* [TASK DESCRIPTION]:
Everything in the listing should be set down exactly, apart from the pictures.

* [DATA EXTRACT]:
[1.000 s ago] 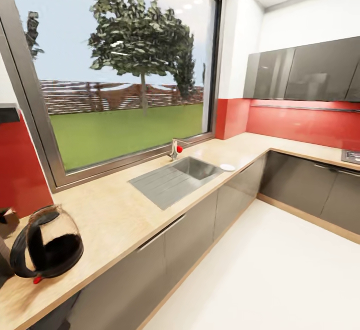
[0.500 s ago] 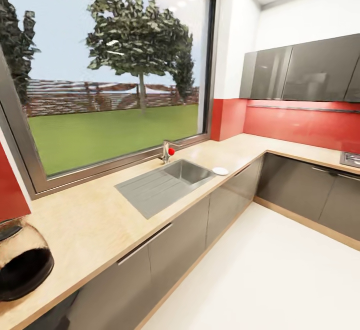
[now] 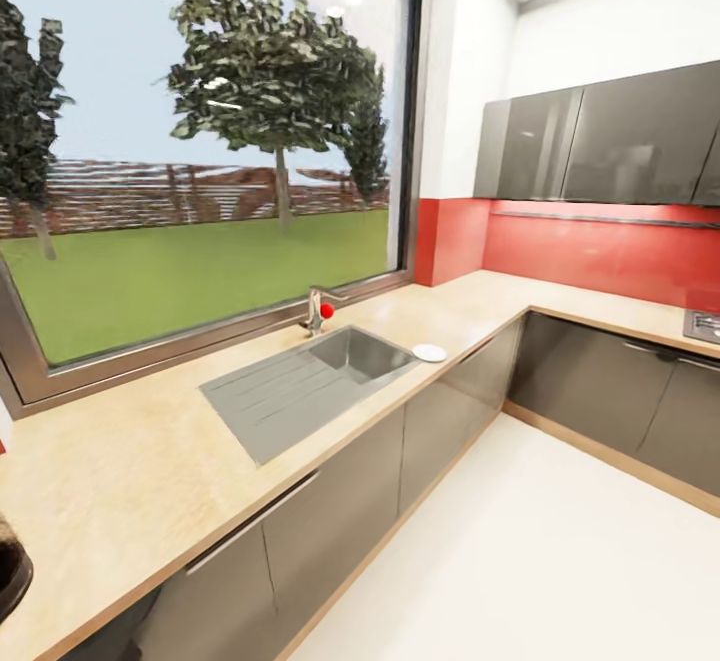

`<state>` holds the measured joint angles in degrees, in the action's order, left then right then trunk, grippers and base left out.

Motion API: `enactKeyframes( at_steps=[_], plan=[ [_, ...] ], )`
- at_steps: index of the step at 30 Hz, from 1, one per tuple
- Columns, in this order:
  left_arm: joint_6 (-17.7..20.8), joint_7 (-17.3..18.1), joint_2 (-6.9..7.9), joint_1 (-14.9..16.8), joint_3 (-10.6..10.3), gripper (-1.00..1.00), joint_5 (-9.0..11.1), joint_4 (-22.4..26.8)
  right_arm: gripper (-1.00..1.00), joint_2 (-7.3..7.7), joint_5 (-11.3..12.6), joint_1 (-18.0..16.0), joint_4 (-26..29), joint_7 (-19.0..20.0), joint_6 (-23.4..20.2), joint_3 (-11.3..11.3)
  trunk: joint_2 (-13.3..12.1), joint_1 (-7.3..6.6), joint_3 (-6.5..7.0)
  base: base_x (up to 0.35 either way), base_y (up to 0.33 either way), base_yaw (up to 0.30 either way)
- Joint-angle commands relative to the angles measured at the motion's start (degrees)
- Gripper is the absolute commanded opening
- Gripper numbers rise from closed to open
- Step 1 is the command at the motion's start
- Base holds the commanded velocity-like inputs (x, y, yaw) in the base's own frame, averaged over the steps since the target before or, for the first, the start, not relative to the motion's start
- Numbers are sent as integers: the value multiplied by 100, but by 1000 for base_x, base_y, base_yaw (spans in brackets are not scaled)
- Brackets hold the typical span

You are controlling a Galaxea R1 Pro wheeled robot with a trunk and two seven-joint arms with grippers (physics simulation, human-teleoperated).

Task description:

* [ANSWER SECTION]:
[1.000 s ago] 
[0.500 s ago] 
[now] 

`<state>` holds the measured joint angles in degrees, in the action's order, left then right then trunk, grippers and base left out.

Motion API: `enactKeyframes( at_steps=[_], plan=[ [_, ...] ], )`
- at_steps: index of the step at 30 Hz, from 1, one per tuple
- Columns, in this order:
  left_arm: joint_6 (-17.7..20.8), joint_7 (-17.3..18.1), joint_2 (-6.9..7.9), joint_1 (-14.9..16.8), joint_3 (-10.6..10.3), gripper (-1.00..1.00), joint_5 (-9.0..11.1), joint_4 (-22.4..26.8)
  right_arm: gripper (-1.00..1.00), joint_2 (-7.3..7.7), joint_5 (-11.3..12.6), joint_1 (-18.0..16.0), joint_4 (-26..29), joint_7 (-19.0..20.0), joint_6 (-23.4..20.2), joint_3 (-11.3..11.3)
  trunk: joint_2 (-13.3..12.1), joint_1 (-7.3..6.6), joint_3 (-6.5..7.0)
  base: base_x (up to 0.35 either way), base_y (up to 0.33 either way), base_yaw (up to 0.30 either way)
- Joint-angle commands relative to the angles measured at the motion's start (degrees)
- Gripper is the absolute commanded opening
- Gripper numbers rise from closed to open
- Step 1 is the command at the motion's start
- Base holds the commanded velocity-like inputs (x, y, yaw) in the base's own frame, averaged over the steps since the target before or, for the first, the start, not relative to the motion's start
- Numbers are sent as integers: the value multiplied by 100, but by 1000 for base_x, base_y, base_yaw (spans in brackets are not scaled)
- Brackets hold the typical span

You are controlling a Galaxea R1 Pro wheeled robot with a trunk and two seven-joint arms with grippers (physics simulation, human-teleoperated).

Task description:

What the exercise asked for is now done.